START AVAILABLE DATA
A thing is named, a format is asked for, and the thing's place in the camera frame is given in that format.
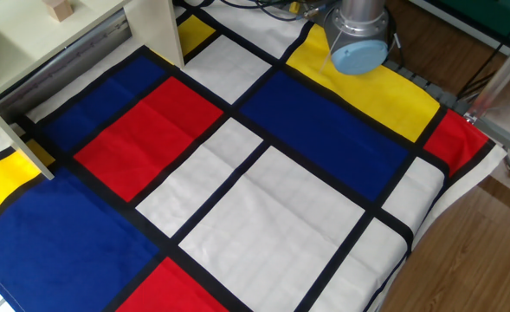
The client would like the Mondrian pattern colour-block tablecloth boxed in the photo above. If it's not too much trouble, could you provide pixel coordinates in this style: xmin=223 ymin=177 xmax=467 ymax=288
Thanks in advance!
xmin=0 ymin=0 xmax=509 ymax=312

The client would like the aluminium frame post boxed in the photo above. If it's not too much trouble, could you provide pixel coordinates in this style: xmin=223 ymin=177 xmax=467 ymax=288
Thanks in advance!
xmin=462 ymin=37 xmax=510 ymax=162

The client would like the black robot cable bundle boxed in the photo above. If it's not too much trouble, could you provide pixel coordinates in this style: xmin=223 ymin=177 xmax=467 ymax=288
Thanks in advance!
xmin=174 ymin=0 xmax=342 ymax=23

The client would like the small wooden block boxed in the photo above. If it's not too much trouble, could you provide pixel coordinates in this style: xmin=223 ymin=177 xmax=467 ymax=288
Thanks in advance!
xmin=41 ymin=0 xmax=74 ymax=23

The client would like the white zip tie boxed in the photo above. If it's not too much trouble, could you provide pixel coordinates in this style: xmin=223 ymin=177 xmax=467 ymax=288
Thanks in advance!
xmin=318 ymin=29 xmax=344 ymax=74

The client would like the cream wooden shelf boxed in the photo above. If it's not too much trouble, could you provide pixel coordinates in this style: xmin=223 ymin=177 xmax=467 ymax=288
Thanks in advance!
xmin=0 ymin=0 xmax=185 ymax=181
END AVAILABLE DATA
* WORK REQUIRED
Show all lines from the listing above in which "provide" appears.

* ANSWER
The client would like the Mondrian pattern colour-block tablecloth boxed in the photo above. If it's not too much trouble, could you provide pixel coordinates in this style: xmin=223 ymin=177 xmax=467 ymax=288
The client would like the aluminium frame post boxed in the photo above. If it's not too much trouble, could you provide pixel coordinates in this style: xmin=223 ymin=177 xmax=467 ymax=288
The client would like the black robot cable bundle boxed in the photo above. If it's not too much trouble, could you provide pixel coordinates in this style: xmin=223 ymin=177 xmax=467 ymax=288
The client would like the small wooden block boxed in the photo above. If it's not too much trouble, could you provide pixel coordinates in this style: xmin=223 ymin=177 xmax=467 ymax=288
The client would like the white zip tie boxed in the photo above. If it's not too much trouble, could you provide pixel coordinates in this style: xmin=223 ymin=177 xmax=467 ymax=288
The client would like the cream wooden shelf boxed in the photo above. If it's not too much trouble, could you provide pixel coordinates in this style: xmin=223 ymin=177 xmax=467 ymax=288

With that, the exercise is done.